Thus, the revolving chimney-pots on one
great stack of buildings seemed to be turning gravely to each other
every now and then, and whispering the result of their separate
observation of what was going on below. Others, of a crook-backed
shape, appeared to be maliciously holding themselves askew, that
they might shut the prospect out and baffle Todgers's. The man who
was mending a pen at an upper window over the way, became of
paramount importance in the scene, and made a blank in it,
ridiculously disproportionate in its extent, when he retired. The
gambols of a piece of cloth upon the dyer's pole had far more
interest for the moment than all the changing motion of the crowd.

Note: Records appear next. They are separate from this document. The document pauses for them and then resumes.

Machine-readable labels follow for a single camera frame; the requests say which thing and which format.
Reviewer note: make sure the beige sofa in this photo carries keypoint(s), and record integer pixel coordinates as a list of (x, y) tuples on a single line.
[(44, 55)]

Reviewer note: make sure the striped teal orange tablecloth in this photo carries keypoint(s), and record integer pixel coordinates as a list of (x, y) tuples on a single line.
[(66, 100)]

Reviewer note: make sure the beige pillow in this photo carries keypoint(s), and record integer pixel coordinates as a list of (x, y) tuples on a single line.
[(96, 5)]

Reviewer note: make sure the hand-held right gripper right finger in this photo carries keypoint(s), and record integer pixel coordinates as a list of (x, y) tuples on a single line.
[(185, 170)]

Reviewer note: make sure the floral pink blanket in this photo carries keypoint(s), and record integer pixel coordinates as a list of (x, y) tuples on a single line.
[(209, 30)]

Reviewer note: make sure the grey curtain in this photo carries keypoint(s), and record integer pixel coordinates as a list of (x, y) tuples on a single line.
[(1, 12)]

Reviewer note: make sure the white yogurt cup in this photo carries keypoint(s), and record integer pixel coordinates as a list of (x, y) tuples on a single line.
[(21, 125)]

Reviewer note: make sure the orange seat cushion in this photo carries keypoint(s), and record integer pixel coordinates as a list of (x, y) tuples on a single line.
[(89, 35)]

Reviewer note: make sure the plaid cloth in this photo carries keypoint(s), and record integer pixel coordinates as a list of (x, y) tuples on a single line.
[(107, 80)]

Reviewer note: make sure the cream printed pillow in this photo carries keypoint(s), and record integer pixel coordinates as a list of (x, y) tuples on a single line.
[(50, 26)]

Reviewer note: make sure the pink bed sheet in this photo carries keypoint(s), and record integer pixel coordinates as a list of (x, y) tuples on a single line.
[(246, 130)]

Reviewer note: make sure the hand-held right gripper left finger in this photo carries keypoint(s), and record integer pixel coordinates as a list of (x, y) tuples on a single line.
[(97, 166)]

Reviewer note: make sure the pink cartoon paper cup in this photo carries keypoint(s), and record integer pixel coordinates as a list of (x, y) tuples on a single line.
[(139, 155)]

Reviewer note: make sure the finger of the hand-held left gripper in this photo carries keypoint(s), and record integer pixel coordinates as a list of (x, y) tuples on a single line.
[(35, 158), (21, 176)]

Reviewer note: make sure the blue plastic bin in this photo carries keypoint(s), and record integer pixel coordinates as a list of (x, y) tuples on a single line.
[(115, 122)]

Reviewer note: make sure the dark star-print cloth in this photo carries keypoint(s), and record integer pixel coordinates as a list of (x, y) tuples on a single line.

Yet even while the looker-on felt angry with himself for this, and
wondered how it was, the tumult swelled into a roar; the hosts of
objects seemed to thicken and expand a hundredfold, and after
gazing round him, quite scared, he turned into Todgers's again,
much more rapidly than he came out; and ten to one he told M.
Todgers afterwards that if he hadn't done so, he would certainly
have come into the street by the shortest cut; that is to say,
head-foremost.
So said the two Miss Pecksniffs, when they retired with Mrs
Todgers from this place of espial, leaving the youthful porter to
close the door and follow them downstairs; who, being of a playful
temperament, and contemplating with a delight peculiar to his sex
and time of life, any chance of dashing himself into small
fragments, lingered behind to walk upon the parapet.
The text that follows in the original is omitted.